Identity Resolution

The open model hub package provides configurable Identity Resolution to help you track users across different sessions and devices with very little effort. By default every event belongs to a session, and every session belongs to a user. However, this can easily be reconfigured to suit your application’s user identity needs, e.g. using internal IDs for logged-in users.

How to use Identity Resolution

Identity Resolution should be configured on creating the Objectiv DataFrame:

  • By default cookie-based user identities are used; in this case, no need to specify anything.
  • For more specific resolution, use the identity_resolution and (optionally) the anonymize_unidentified_users parameters in the get_objectiv_dataframe call.
caution

We recommend not to track raw Personal Identifiable Information (PII). A simple way around that is to hash the source data, and set the method in the id field accordingly, e.g. md5(some_data).

How does it work?

Sessions are normally assigned to users that are identified by a cookie. In case the cookie isn’t available (e.g. deleted, user is on a different device, etc.), or not sufficient (e.g. because the user should be linked to an internal ID), the tracker needs some help. It should then be instructed to track the user identity explicitly, for example with a unique hash that identifies them persistently across devices when they log in.

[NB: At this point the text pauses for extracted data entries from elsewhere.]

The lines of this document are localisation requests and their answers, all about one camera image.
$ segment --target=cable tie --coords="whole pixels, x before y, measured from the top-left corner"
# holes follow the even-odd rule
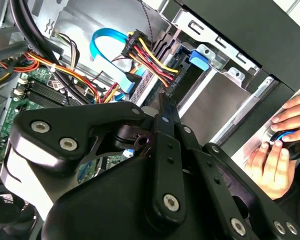
[[[57,66],[57,64],[52,64],[52,66],[51,66],[51,68],[50,68],[50,71],[52,72],[52,73],[55,73],[56,72],[56,66]]]

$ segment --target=black fan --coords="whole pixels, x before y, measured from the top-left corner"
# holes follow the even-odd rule
[[[12,202],[7,202],[1,195],[11,195]],[[36,214],[35,207],[15,194],[9,192],[0,183],[0,240],[26,239],[32,229]]]

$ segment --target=hand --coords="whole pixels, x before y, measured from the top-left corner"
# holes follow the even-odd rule
[[[278,132],[300,128],[300,95],[290,99],[282,107],[285,111],[272,119],[275,124],[271,126],[271,129]],[[300,130],[284,136],[282,140],[284,142],[300,141]]]
[[[289,161],[289,151],[275,141],[267,157],[269,144],[264,142],[247,161],[245,173],[272,199],[288,192],[295,176],[297,161]]]

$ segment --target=silver screw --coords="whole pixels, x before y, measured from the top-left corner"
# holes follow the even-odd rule
[[[218,149],[216,146],[212,146],[211,148],[212,148],[212,150],[215,151],[216,153],[219,152],[219,149]]]
[[[78,144],[76,140],[69,137],[65,137],[60,140],[60,147],[67,151],[74,151],[77,149]]]
[[[292,232],[294,235],[298,235],[297,229],[290,222],[287,221],[286,222],[286,226],[288,227],[288,229],[290,230],[290,232]]]
[[[164,117],[164,116],[162,117],[162,120],[163,120],[163,121],[165,121],[166,123],[168,123],[168,122],[169,122],[169,119],[168,119],[168,118],[166,118],[166,117]]]
[[[134,112],[135,114],[140,114],[139,110],[138,109],[135,109],[135,108],[132,108],[132,112]]]
[[[188,133],[188,134],[190,134],[190,133],[191,133],[191,129],[190,129],[190,128],[188,128],[187,126],[185,126],[183,129],[185,130],[185,132],[186,132],[186,133]]]
[[[242,224],[242,222],[240,222],[238,219],[232,218],[232,219],[231,219],[231,225],[232,225],[233,229],[234,229],[240,236],[246,235],[246,229],[245,229],[245,226],[244,226],[244,225]]]
[[[179,210],[179,202],[176,197],[171,194],[164,195],[163,203],[171,212],[176,212]]]
[[[286,235],[286,230],[284,229],[284,227],[281,225],[280,222],[274,221],[273,224],[279,233],[281,233],[282,235]]]
[[[40,134],[45,134],[50,131],[49,124],[44,121],[34,121],[31,124],[31,128],[33,131],[40,133]]]

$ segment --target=metal bracket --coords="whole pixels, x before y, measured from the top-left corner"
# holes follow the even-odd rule
[[[252,75],[256,75],[260,70],[255,63],[226,42],[222,37],[193,16],[190,12],[180,9],[172,23],[198,42],[213,45]]]
[[[68,5],[69,0],[30,0],[28,1],[32,17],[47,38],[53,33],[61,11]]]

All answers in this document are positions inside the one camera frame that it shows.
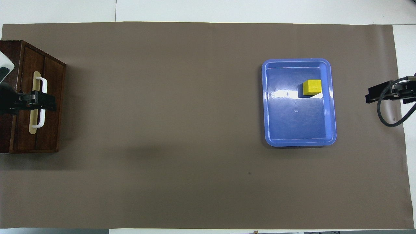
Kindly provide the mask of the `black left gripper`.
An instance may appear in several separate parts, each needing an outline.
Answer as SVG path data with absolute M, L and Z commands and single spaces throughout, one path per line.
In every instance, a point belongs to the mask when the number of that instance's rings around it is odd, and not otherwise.
M 19 111 L 13 109 L 15 102 L 18 107 L 38 107 L 39 109 L 56 111 L 56 98 L 44 92 L 22 93 L 15 90 L 7 83 L 0 84 L 0 114 L 18 115 Z

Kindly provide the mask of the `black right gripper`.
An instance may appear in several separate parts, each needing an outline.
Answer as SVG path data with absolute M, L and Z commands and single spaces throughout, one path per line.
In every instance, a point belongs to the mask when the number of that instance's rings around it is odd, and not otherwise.
M 382 94 L 382 91 L 386 86 L 389 86 L 394 81 L 386 81 L 376 86 L 368 88 L 368 94 L 366 95 L 366 103 L 370 104 L 377 102 Z M 395 97 L 403 97 L 402 103 L 408 104 L 416 101 L 416 82 L 404 81 L 389 87 L 382 100 L 393 100 Z

An identity is tracked through an IdentityContext and contains two fields:

  1. The id field, storing the identification method;
  2. The value field, containing the actual identifier, e.g. a unique User ID or email address.

See the Tracking section on how to configure the SDK for your platform to track this IdentityContext.

The method in the id field can then be used to configure model hub (in the get_objectiv_dataframe call) to use all matching IdentityContexts for identity resolution. This triggers the following flow:

  1. All cookie-based users get resolved to the last identity available for that user (filtered for the given method);
  2. Sessions are assigned to the new identity, with any parallel sessions (e.g. same user logged in on multiple devices) remaining intact;
  3. Sessions for users that do not have a new identity are either left alone, or they can be fully anonymized. This behavior can be specified in the get_objectiv_dataframe call.